With that first release, Teradata committed to help the community make Presto a fully-featured and enterprise-ready SQL engine with open source contributions from engineers at the Teradata Center for Hadoop. Our team released quarterly enterprise editions of the Presto distro and delivered on our initial promise.
Let’s take a brief look at the key contributions from our team while we were at Teradata:
- Presto-Admin, an easy-to-use installation & management utility for Presto
- Security Integrations such as Kerberos, LDAP, and in-transit encryption
- ANSI SQL syntax enhancements which led to full TPC-H and TPC-DS support
- Enterprise-grade ODBC and JDBC drivers to enable BI tools such as Tableau, Qlik, etc.
- Presto connector enhancements for SQLServer and Cassandra
- Numerous query execution performance improvements
- Spill to disk capabilities for large intermediate data sets
A future blog post will dive into more details of the capabilities we delivered.
Presto Users and Community
Throughout our involvement in the open source community, Teradata sponsored various Hadoop conferences and meetups featuring Presto as a great interactive and highly scalable SQL engine for all data sources. Our voice was heard and in the last two years Presto experienced an unprecedented growth in popularity and user adoption at companies of all shapes and sizes, from fast-growing internet companies to the Fortune 500.
A large number of new users significantly expanded the initial group of early adopters such as Facebook, Airbnb, Dropbox, Groupon and Netflix. The acceleration of the Presto roadmap and successful proof-of-concepts led to production deployments at Twitter, Uber, LinkedIn, Slack as well as Bloomberg, Yahoo! Japan, Comcast, and FINRA.
Dozens of others are listed at the GitHub wiki page and there are many more who prefer to remain unnamed or who leverage Presto as part of cloud offerings such as Amazon EMR or Athena for their particular use cases.
We will share the success stories of many Presto users in the near future.
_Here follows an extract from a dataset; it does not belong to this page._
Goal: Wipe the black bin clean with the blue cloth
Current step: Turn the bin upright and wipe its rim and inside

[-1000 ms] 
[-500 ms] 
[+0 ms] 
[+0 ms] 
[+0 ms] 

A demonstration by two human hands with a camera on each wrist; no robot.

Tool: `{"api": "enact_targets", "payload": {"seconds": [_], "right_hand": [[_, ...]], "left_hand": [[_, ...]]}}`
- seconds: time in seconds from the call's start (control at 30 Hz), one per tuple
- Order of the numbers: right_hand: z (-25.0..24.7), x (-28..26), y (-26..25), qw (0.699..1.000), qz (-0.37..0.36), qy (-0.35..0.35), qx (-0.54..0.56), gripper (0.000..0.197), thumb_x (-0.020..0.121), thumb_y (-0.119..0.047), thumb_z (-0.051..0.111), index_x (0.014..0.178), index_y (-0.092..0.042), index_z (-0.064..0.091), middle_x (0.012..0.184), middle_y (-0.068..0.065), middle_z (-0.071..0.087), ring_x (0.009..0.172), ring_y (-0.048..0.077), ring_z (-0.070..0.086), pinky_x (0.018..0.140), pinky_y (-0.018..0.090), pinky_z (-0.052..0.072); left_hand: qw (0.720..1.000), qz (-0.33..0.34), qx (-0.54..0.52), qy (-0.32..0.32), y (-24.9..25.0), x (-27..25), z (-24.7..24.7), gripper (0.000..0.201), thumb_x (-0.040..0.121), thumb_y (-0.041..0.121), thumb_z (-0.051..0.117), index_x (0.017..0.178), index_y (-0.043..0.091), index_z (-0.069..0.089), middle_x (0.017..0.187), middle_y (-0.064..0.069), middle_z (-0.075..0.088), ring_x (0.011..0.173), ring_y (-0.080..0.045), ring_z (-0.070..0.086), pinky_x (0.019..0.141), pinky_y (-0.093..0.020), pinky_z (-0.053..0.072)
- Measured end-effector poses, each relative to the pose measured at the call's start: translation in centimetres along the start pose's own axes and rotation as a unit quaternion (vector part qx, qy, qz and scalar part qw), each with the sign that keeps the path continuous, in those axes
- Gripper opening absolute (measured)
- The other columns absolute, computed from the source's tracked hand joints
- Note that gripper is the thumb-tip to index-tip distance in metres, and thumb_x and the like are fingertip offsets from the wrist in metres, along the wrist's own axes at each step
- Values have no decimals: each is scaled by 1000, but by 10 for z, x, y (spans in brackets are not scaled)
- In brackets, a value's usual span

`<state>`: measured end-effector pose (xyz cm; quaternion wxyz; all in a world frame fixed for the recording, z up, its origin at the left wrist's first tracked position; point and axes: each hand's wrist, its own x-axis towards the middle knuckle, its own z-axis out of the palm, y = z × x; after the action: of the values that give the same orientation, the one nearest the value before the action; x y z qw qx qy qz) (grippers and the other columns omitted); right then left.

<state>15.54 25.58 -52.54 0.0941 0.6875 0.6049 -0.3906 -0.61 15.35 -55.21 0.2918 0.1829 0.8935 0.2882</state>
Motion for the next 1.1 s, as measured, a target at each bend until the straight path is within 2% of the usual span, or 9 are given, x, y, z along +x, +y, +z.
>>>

Starburst will continue to contribute to the open source project Presto and ship new releases of our Presto distribution every few months just as we did at Teradata. The goal remains the same, i.e. to provide well-tested and production-ready Presto for enterprise usage. We will be advancing Presto rapidly and offering the same high-quality support. Starburst will help the community keep Presto the best open source SQL engine for a variety of data sources at massive scale.